The AIC groups investment trusts into sectors, among which several focus on equity income. The UK Equity Income sector has the largest number of options and an average dividend yield of 4.19 per cent, but other sectors include Global Equity Income (3.85 per cent) and Asia-Pacific Equity Income (5.85 per cent). There are also a few income options in the North American sector, while the Renewable Energy Infrastructure sector has an average dividend yield of 8.9 per cent.
Experts stress the importance of diversification for income. “You don’t want all your eggs in one basket,” says Peter Hewitt, manager of the CT Global Managed Portfolio Trust, which aims to provide investors with an attractive level of income by investing in a diversified portfolio.
The share prices of most good income options are trading at wide discounts to their underlying net asset values. This is a trend prevalent among most investment trusts, but arguably presents an opportunity for income-seekers. Take Edinburgh Investment Trust, which has a yield of 3.68 per cent. The average discount for the UK equity income sector is -5.87 per cent but Edinburgh is on -10.6 per cent.
18Number of investment trusts that yielded 5 per cent or more, according to the Association of Investment Companies
James Mowat, head of investment companies at Liontrust, the firm that manages Edinburgh, says: “We recently held a retail event for shareholders. A common theme was the dividend flow. They recognised that an investment trust like Edinburgh can provide an income. But they are relaxed about the discount because they are not planning to sell. Their concern was the predictability and reliability of the dividends.”
Despite third-quarter wobbles, Bird points out that the UK has a strong dividend culture, and underlying companies continue to trade at a valuation discount to other markets. Andrew Jones, portfolio manager on the Janus Henderson Global Equity Income Team, says: “It was encouraging to see that the broader UK market remained steady in Q3, with a majority of companies maintaining or modestly increasing their payouts.”
Among UK equity income investment trusts that could do well in terms of closing the discount from here, Hewitt singles out Lowland, which has a focus on financials and industrials. It has a yield of 5.04 per cent and is trading on a 12 per cent discount. “It could come through very strongly,” he says. But Hewitt also cautions that UK dividend increases have slowed.

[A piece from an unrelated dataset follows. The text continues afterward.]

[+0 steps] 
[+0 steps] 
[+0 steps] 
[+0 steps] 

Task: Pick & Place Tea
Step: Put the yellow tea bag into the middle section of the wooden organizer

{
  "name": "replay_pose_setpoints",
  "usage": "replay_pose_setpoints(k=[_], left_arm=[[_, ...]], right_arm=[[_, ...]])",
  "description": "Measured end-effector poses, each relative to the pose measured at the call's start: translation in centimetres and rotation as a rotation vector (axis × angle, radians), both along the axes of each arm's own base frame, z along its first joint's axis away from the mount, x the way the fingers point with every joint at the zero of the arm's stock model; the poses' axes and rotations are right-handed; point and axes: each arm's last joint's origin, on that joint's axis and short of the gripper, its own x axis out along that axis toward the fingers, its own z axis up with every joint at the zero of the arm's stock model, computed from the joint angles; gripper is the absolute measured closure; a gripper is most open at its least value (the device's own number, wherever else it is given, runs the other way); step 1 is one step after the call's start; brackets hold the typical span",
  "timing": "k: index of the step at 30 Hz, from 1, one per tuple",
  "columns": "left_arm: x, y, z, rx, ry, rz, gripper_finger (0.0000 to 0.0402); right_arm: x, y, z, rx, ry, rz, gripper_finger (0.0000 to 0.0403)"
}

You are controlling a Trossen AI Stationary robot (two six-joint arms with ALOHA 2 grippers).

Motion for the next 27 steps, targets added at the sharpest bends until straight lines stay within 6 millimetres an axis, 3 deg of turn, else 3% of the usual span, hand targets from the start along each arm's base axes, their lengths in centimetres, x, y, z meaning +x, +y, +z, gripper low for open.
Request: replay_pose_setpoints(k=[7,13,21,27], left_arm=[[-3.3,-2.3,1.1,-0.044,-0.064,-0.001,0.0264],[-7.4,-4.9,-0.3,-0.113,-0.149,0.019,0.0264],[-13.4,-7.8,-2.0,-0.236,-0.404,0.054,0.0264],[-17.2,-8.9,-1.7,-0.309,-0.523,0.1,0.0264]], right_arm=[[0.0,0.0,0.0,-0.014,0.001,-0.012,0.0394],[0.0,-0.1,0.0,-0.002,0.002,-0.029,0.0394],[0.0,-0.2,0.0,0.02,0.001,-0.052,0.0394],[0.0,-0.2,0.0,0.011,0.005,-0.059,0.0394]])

Research from Octopus Investments found UK smaller companies continue to deliver attractive levels of dividend growth. Over the 10 years to 2025, overall cash payments increased by 17 per cent for the FTSE 100, whereas FTSE AIM has increased by a much more attractive 68 per cent. So diversification among UK holdings is essential too. This is also an investment trust sector that Hewitt likes: “The underlying companies are cheap and there’s lots of M&A.”
Globally, dividends can come from areas that investors might not have considered, such as emerging markets. Charles Jillings manages the Utilico Emerging Markets Trust, which has a 4 per cent yield and trades at a -21 per cent discount. He says: “87 per cent of our portfolio pays dividends. You could buy our shares, take the income and wait for value to come through.”
Analysts at Kepler Trust Intelligence highlight the growing prevalence of enhanced dividend strategies. This typically involves taking a contribution from the trust’s capital to top up the portfolio’s underlying revenue to boost the income paid out to shareholders. “It’s really powerful because the manager can just focus on buying the best companies without worrying about the dividend at all,” says McMahon.
There has been a steady increase in trusts adopting this approach, with more than 20 now offering some level of enhanced dividend. To provide clarity to investors, the trust may set out an income goal for the year — Invesco Asia adopted a policy to pay out 2 per cent of its net asset value every six months.
An unusual example is International Biotechnology. As biotech companies do not generally pay dividends, the trust pays a 4 per cent dividend out of capital returns. McMahon says: “You can build a very diverse portfolio of investment trusts for income.”